▸ Prompt:
Two lines below mark the span: the one containing "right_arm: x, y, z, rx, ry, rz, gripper" and the one containing "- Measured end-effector". Set down both, plus every line between, exactly as they stand, and nothing else.

▸ Information supplied:
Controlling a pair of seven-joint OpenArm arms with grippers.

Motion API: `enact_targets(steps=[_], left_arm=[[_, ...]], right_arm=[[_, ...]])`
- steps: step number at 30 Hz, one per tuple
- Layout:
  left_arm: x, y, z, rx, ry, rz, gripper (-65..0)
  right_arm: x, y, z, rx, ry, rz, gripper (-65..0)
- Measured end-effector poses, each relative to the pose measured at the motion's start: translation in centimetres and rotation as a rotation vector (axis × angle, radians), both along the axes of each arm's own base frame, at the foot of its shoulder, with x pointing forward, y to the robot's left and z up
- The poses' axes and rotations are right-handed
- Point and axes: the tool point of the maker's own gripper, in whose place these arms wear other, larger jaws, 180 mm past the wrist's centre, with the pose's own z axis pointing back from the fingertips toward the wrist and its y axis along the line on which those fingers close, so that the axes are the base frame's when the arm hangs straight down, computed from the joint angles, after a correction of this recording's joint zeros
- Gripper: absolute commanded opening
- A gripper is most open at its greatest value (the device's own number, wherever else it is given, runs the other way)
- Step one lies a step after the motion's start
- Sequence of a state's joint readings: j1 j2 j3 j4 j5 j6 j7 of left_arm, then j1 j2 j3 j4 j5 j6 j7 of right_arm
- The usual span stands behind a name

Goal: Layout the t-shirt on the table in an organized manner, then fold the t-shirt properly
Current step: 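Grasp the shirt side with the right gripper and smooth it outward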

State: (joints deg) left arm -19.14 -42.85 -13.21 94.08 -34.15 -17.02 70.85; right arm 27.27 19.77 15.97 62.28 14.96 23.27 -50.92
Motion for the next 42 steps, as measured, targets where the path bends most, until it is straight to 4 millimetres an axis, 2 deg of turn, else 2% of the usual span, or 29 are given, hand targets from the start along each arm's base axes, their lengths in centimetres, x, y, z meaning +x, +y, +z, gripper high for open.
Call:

▸ Reply to the exercise:
  right_arm: x, y, z, rx, ry, rz, gripper (-65..0)
- Measured end-effector poses, each relative to the pose measured at the motion's start: translation in centimetres and rotation as a rotation vector (axis × angle, radians), both along the axes of each arm's own base frame, at the foot of its shoulder, with x pointing forward, y to the robot's left and z up

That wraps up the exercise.